§ WORK TASK
Look through the lines below for the word "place", and copy every line that has it.

§ AVAILABLE DATA
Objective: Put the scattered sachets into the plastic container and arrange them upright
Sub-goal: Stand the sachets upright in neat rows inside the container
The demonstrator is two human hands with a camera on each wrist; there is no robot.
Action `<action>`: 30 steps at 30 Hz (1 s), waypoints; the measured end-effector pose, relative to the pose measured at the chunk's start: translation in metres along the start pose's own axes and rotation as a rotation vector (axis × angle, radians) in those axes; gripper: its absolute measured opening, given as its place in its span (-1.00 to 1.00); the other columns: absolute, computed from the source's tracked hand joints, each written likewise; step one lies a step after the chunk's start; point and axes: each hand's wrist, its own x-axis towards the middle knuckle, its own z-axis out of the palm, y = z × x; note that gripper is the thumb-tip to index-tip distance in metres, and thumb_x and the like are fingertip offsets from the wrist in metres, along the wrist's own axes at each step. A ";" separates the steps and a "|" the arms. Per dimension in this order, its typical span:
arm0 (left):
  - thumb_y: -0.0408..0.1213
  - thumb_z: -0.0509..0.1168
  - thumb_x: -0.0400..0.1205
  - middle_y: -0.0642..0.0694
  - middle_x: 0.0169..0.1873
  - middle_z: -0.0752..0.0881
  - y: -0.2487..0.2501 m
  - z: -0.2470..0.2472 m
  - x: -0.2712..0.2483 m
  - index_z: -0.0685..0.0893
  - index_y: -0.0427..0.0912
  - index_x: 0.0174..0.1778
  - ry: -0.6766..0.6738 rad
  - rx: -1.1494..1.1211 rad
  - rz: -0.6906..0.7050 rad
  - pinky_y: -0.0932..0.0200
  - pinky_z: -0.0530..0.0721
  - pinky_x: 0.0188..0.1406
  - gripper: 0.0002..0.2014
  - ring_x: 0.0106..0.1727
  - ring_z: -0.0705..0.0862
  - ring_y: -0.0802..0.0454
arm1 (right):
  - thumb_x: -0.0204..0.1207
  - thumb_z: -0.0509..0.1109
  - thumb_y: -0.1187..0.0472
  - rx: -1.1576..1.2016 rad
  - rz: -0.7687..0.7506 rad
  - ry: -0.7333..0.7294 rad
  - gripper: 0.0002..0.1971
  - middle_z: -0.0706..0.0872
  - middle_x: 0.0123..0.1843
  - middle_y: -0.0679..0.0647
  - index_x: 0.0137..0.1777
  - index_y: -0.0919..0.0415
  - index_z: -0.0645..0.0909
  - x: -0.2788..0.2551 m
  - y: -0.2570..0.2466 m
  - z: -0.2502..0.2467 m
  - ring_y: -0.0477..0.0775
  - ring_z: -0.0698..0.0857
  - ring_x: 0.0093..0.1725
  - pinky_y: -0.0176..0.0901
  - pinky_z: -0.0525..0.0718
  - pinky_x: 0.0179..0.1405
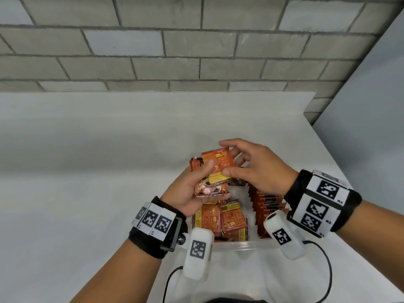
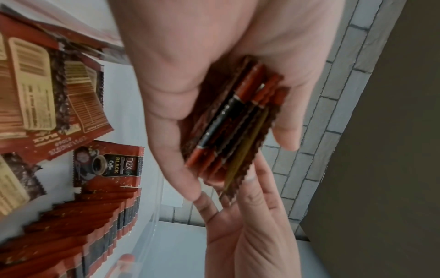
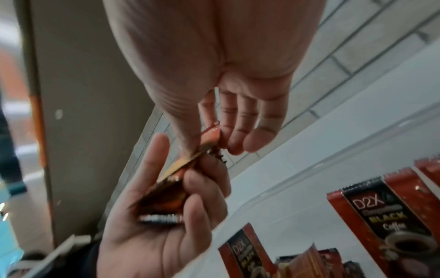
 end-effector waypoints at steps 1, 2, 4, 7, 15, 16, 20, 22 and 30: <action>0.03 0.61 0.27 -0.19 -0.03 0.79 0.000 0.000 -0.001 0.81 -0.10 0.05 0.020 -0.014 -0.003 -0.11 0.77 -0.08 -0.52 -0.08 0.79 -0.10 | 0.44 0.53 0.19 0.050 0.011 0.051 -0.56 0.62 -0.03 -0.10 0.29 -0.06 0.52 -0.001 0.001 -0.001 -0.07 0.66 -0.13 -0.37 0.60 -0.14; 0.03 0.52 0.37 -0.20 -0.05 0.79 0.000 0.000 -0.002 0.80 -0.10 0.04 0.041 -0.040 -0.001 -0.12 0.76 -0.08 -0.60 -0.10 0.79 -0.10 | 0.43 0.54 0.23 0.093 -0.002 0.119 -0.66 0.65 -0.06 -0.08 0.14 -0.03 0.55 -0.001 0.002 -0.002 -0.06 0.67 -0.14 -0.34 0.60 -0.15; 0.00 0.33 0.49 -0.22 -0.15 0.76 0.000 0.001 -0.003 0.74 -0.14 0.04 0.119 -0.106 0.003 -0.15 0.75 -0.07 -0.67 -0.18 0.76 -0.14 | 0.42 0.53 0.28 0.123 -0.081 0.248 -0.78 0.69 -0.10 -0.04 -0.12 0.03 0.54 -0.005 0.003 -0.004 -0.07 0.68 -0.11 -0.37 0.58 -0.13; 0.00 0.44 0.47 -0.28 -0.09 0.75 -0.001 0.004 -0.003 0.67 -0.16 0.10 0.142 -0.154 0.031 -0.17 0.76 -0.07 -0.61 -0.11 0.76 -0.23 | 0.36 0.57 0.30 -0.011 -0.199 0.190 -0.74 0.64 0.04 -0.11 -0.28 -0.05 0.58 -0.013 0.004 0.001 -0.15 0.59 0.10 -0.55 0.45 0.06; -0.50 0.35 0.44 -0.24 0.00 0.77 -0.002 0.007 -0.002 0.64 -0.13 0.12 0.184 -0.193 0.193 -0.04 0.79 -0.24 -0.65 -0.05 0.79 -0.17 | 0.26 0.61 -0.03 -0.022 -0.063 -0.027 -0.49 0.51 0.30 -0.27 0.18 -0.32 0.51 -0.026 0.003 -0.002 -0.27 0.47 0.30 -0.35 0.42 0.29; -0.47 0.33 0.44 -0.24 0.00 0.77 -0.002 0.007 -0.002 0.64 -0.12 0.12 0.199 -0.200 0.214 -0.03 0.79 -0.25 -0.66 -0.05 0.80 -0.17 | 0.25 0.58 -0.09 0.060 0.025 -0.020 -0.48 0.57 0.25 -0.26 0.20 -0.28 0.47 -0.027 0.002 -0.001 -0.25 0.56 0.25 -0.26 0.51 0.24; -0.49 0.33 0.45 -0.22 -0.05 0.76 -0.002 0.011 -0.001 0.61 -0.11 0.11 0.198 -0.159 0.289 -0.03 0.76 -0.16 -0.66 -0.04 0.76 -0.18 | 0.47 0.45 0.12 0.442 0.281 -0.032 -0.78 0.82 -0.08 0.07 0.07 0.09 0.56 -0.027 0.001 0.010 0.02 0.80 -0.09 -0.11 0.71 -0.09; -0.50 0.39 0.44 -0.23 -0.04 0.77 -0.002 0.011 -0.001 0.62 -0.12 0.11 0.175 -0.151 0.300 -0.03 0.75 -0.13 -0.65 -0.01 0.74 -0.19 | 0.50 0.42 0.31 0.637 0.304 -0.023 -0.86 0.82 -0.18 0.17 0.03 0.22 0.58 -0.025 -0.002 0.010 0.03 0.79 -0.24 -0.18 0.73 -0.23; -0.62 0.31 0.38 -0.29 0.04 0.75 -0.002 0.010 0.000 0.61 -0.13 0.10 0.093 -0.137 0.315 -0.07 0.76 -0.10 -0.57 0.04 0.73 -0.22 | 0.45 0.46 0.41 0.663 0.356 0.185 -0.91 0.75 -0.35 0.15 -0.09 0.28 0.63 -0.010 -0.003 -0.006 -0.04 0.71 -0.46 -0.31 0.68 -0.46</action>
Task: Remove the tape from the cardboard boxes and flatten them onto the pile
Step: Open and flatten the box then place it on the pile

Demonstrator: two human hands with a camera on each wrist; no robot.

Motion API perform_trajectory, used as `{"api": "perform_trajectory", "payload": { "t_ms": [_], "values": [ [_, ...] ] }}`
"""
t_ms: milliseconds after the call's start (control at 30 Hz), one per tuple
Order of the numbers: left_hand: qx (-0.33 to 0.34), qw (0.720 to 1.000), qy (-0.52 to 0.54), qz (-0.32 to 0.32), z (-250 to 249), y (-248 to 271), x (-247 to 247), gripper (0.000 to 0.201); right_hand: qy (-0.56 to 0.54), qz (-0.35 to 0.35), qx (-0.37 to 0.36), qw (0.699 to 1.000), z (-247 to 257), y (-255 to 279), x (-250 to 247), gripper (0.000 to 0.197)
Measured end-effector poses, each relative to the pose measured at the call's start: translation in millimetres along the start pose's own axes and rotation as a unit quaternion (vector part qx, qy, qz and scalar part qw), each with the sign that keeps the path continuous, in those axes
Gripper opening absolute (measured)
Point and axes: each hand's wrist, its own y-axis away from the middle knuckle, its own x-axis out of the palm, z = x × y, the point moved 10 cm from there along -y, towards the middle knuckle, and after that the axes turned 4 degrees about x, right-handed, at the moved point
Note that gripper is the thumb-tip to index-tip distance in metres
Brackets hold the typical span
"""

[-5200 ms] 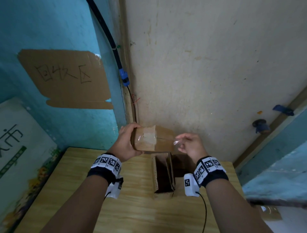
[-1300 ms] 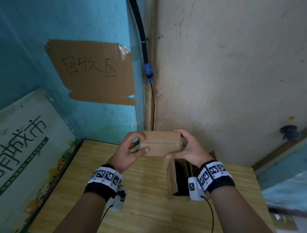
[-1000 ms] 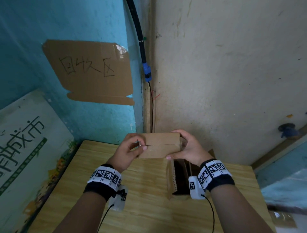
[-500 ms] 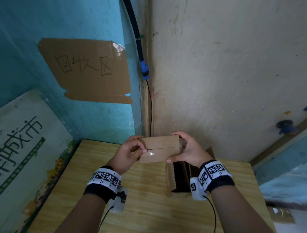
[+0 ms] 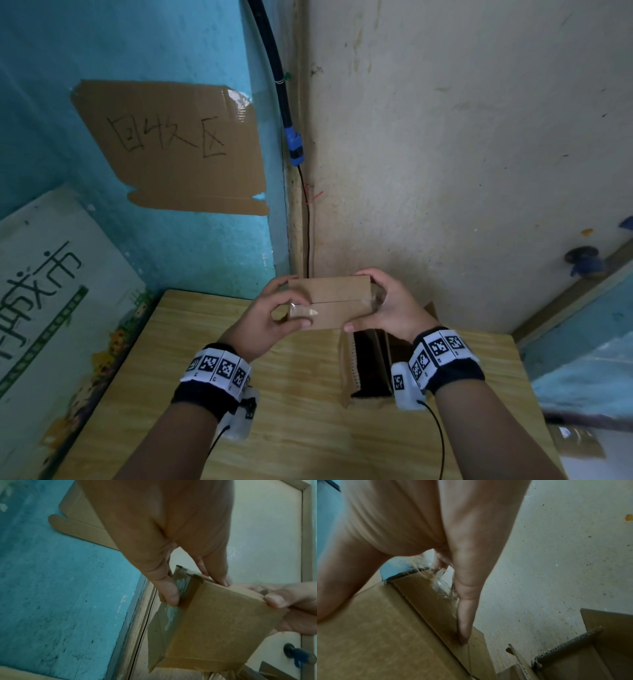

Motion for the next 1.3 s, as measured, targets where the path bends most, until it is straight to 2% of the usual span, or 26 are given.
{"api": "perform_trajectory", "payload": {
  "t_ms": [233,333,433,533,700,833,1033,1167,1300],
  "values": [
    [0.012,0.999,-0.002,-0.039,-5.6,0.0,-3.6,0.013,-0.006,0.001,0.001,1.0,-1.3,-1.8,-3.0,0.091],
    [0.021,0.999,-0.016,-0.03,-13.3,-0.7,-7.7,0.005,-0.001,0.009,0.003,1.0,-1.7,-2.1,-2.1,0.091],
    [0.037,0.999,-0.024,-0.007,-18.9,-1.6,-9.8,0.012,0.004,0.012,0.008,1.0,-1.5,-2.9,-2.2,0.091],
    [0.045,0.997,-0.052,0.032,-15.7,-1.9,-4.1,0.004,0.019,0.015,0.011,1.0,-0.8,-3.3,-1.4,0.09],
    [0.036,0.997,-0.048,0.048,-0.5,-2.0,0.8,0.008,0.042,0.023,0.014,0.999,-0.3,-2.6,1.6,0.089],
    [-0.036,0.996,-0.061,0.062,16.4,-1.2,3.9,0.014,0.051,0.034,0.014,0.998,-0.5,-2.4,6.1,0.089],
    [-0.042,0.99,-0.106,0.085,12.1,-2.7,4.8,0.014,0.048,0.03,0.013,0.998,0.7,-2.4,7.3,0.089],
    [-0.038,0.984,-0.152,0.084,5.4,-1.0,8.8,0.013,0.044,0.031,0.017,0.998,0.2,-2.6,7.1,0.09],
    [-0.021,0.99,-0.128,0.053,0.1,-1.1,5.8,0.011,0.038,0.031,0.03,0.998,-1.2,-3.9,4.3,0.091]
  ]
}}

§ OUTPUT FOR THIS EXERCISE
Action `<action>`: 30 steps at 30 Hz (1 s), waypoints; the measured end-effector pose, relative to the pose measured at the chunk's start: translation in metres along the start pose's own axes and rotation as a rotation vector (axis × angle, radians) in those axes; gripper: its absolute measured opening, given as its place in its span (-1.00 to 1.00); the other columns: absolute, computed from the source's tracked hand joints, each written likewise; step one lies a step after the chunk's start; point and axes: each hand's wrist, its own x-axis towards the middle knuckle, its own z-axis out of the palm, y = z × x; note that gripper is the thumb-tip to index-tip distance in metres, and thumb_x and the like are fingertip offsets from the wrist in metres, along the wrist's own axes at each step. A ";" separates the steps and a "|" the arms. Per dimension in this order, its typical span:
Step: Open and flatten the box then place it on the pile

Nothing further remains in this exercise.